Friday, August 22, 2014

New Whiskey Labels: Compass Box, Jim Beam Bonded and More


This week's most interesting new labels from the federal TTB database:

Benromach cleared a label for a five year old whisky.

Springbank cleared a US label for a single cask bottling of the new 21 year old which was released in the UK earlier this year.  It was distilled in 1993 and aged in a rum cask. 

Cutty Sark cleared a label for a 33 year old listed as a limited edition of 3,456 bottles.

Compass Box issues a label for The Lost Blend, a blended malt intended to resemble their old Eleuthera blend.  It's comprised of malts from Clynelish, Caol Ila and Allt-a-Bhainne.

Jim Beam cleared a label for Jim Beam Bonded, a bottled in bond bourbon that has been available in Australia but not in the US.

In the annoying age statements department, I've long been perturbed at the proliferation of "less than __ year old" age statements on American whiskeys, but here's a new one.  South Carolina bottler Terressentia cleared a label for O.Z. Tyler Small Batch Reserve (Wow!  Small batch and reserve) Bourbon and Rye in which the front label says "aged less than two years" while the back label says, in much smaller print, "aged at least 6 mo."


Note:  The fact that a label appears on the TTB database does not necessarily mean it will be produced.  In addition, some details on the label, such as proof, can change in the final product.

10 comments:

BMc said...

Hmm, Beam already makes Old Bourbon Hollow and Old Tub, or at least they did a couple of years ago. I wonder if there's some difference in flavor profile, or if they're just re-branding these.

BMc said...

edit: yes, Beam makes a lot of bourbons. The reason I brought up those two is that they're both BiB.

tanstaafl2 said...

One you didn't note that I found to be a curiosity is the new Corsair Buck Yeah buckwheat "whiskey". it is curious because buckwheat is not a grain and so presumably this can not be a whiskey. Buckwheat is sometimes called a pseudograin or pseudocereal but in fact what is typically used is the seed. Another in the long line of TTB failures?

The proposed label also notes that to their knowledge this is the first whiskey made with buckwheat. Pretty sure they are off the mark again and that Distillerie Des Menhirs, maker of Eddu whisky from France, would take exception to such a claim!

tanstaafl2 said...

On second look that didn't quite make sense as the grain of grasses are in fact seeds as well. But buckwheat produces its seed in a small fruit making it distinct from typical grain.
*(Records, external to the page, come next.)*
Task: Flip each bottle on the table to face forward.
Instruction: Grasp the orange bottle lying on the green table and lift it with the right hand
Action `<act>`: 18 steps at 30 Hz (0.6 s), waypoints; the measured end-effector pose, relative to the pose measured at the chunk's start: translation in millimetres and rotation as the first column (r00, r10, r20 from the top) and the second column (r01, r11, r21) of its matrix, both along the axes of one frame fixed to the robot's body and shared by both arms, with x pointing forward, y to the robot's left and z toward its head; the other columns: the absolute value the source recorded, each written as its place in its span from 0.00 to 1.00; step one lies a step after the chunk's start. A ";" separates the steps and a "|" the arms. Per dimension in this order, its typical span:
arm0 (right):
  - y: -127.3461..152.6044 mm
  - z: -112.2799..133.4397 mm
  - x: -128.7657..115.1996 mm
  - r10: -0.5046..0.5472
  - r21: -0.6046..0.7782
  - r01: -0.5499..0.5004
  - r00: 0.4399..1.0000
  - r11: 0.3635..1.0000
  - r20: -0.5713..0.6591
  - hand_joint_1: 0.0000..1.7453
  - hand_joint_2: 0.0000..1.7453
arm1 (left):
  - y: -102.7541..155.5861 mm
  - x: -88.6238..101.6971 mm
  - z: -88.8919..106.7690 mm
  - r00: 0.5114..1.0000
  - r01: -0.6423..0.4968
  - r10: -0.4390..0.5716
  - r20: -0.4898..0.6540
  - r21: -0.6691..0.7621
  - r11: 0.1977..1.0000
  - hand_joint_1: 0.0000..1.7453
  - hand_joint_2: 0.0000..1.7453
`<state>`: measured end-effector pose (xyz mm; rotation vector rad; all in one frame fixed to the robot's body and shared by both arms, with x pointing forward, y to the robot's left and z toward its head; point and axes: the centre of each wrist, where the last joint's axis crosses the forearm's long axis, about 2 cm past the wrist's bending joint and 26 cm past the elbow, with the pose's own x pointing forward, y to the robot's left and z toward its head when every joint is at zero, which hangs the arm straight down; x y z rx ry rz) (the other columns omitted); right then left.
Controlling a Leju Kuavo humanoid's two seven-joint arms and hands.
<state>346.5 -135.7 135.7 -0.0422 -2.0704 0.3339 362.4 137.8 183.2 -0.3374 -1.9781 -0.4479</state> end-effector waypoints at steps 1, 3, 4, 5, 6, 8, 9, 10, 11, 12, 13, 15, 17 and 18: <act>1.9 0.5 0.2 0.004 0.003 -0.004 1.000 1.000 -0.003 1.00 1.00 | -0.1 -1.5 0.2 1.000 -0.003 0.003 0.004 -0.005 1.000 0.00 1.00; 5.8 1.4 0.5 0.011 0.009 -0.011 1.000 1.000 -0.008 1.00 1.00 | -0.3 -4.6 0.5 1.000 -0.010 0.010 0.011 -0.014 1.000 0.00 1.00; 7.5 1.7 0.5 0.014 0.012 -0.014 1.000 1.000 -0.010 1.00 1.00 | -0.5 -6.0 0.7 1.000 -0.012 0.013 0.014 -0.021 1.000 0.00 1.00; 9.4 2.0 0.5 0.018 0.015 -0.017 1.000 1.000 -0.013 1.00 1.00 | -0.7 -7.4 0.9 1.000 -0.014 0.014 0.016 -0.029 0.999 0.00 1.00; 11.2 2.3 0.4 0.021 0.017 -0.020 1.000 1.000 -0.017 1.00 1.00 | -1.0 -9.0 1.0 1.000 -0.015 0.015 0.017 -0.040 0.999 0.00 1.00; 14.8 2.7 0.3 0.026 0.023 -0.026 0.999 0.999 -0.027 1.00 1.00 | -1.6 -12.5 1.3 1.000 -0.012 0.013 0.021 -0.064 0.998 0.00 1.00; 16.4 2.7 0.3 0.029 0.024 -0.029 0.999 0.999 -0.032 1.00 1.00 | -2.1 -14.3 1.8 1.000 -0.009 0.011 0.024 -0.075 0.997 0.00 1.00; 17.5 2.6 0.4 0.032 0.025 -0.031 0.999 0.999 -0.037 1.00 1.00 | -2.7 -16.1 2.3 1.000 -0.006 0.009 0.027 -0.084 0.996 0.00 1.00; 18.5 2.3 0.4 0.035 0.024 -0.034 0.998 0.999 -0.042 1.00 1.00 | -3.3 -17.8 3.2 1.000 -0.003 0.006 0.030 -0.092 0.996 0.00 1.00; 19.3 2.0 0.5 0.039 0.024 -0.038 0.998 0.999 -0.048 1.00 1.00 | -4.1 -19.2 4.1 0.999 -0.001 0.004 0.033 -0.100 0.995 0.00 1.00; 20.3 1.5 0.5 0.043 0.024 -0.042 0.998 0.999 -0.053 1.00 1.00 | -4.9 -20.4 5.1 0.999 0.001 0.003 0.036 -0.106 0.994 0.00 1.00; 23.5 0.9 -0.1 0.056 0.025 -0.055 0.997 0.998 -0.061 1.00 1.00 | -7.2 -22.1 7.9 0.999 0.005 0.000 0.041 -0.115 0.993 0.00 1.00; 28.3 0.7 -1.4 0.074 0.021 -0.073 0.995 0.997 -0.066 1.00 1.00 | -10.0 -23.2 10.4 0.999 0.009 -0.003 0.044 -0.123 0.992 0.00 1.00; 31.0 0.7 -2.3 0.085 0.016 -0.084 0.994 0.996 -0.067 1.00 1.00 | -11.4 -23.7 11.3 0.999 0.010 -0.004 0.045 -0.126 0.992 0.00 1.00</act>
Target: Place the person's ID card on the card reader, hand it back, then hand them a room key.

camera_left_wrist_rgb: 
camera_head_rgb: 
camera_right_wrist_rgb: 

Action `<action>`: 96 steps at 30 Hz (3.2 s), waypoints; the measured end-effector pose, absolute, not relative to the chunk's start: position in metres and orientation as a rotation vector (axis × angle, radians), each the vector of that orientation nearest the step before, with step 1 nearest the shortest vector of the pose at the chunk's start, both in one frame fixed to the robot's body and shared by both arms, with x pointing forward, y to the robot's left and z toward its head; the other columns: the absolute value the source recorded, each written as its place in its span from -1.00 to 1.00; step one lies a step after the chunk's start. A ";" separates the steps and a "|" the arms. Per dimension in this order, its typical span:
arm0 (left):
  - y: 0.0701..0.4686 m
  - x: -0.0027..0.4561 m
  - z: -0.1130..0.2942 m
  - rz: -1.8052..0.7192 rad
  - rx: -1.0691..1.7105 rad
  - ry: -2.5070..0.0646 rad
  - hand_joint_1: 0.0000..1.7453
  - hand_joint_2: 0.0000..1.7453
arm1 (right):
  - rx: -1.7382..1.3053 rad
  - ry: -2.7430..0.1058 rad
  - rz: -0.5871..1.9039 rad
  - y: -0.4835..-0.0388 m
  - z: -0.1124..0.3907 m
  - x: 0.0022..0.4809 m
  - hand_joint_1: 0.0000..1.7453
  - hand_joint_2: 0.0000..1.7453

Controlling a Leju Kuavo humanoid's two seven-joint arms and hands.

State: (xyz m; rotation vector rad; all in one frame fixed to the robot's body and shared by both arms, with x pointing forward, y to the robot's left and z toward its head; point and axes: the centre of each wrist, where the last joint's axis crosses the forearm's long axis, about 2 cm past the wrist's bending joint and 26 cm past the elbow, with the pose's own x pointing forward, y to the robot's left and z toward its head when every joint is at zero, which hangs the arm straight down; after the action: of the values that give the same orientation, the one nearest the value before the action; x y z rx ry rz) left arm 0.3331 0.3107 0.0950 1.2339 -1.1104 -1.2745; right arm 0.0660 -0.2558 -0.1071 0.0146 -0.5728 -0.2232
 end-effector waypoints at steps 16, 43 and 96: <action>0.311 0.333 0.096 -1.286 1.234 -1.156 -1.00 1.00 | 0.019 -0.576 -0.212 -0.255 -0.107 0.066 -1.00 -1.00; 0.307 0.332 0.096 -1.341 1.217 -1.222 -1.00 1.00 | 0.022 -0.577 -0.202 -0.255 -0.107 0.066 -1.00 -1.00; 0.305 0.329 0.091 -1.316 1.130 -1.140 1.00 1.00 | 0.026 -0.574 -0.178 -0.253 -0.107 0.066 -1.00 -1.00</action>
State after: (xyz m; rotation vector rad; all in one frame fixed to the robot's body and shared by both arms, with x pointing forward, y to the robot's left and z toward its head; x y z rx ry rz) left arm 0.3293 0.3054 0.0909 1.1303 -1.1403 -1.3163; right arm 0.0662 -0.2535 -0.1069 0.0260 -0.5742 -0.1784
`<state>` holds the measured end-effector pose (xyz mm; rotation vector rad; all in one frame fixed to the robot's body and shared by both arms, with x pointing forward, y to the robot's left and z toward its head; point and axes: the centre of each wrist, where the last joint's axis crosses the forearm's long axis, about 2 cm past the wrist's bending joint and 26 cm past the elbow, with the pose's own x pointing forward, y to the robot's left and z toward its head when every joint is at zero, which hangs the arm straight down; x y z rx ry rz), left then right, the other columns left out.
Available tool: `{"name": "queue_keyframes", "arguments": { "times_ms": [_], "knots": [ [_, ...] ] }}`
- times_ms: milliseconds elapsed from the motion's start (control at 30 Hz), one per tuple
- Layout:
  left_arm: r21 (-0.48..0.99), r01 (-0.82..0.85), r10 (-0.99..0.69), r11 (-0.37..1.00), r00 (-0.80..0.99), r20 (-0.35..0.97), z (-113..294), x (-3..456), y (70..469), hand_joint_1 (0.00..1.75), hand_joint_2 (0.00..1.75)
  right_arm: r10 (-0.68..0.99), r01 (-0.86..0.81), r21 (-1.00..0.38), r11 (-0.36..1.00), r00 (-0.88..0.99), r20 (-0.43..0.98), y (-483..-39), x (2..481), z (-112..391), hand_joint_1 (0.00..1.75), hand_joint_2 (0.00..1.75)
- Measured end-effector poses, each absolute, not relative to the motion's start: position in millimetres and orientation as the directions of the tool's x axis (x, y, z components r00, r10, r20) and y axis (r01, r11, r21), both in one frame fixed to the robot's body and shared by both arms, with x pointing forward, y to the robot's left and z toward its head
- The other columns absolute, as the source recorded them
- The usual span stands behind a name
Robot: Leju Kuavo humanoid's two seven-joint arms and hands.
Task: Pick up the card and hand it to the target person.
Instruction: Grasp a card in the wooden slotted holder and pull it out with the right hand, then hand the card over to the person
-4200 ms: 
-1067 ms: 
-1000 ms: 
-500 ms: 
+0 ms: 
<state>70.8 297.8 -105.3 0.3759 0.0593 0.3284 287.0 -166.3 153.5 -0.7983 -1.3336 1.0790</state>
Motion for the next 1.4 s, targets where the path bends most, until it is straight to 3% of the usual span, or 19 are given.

Perhaps that is why you didn't include it since it is not a whiskey!

sku said...

tanstaafl2, yes I saw that one as well as an oat whiskey. You are correct that buckwheat is not a grain, and there have been other buckwheat whiskeys; Pinchgut Hollow in West Virginia has an aged buckwheat spirit but they don't call it whiskey. It's probably an oversight, but given that the whiskey also includes malt, maybe they argued that the buckwheat was a harmless additive, which is permitted in non-straight whiskeys. My guess would be the former though.

sku said...

I don't include every new whiskey label in the Friday post (sometimes there are more than 40 per week), just the ones that I find interesting. Corsair comes out with new stuff all the time so I don't find it that noteworthy.

And if you're interested, I previously wrote about the issue of what is a grain.

Anonymous said...

Nice job, Benromach: An age statement on a five-year-old.


-Ol' Jas

danz said...

"Small batch and reserve" isn't that much of an innovation any more: I have bottles from Knob Creek single barrel reserve [KSBW] small batch and Russell's Reserve small batch single barrel [KSBW].

risenc said...

And Catskill Distilling makes Otay Buckwheat Spirit. I haven't had it, but I love the name. It's one of those too rare examples of distillers having fun their marketing. Seems you see it all the time with beer -- Flying Dog's Raging Bitch IPA, Avery's Maharaja Double IPA -- but so rarely in the spirits world. (Corsair's Rasputin, a distilled Russian Imperial Stout, is another one.)

Darek Bell said...

tanstaafl2, this is Darek Bell, one of the founders of Corsair. I had never heard of Distillerie Des Menhirs before now. I will change the back of our label as clearly they are older than us. Thanks for the catch.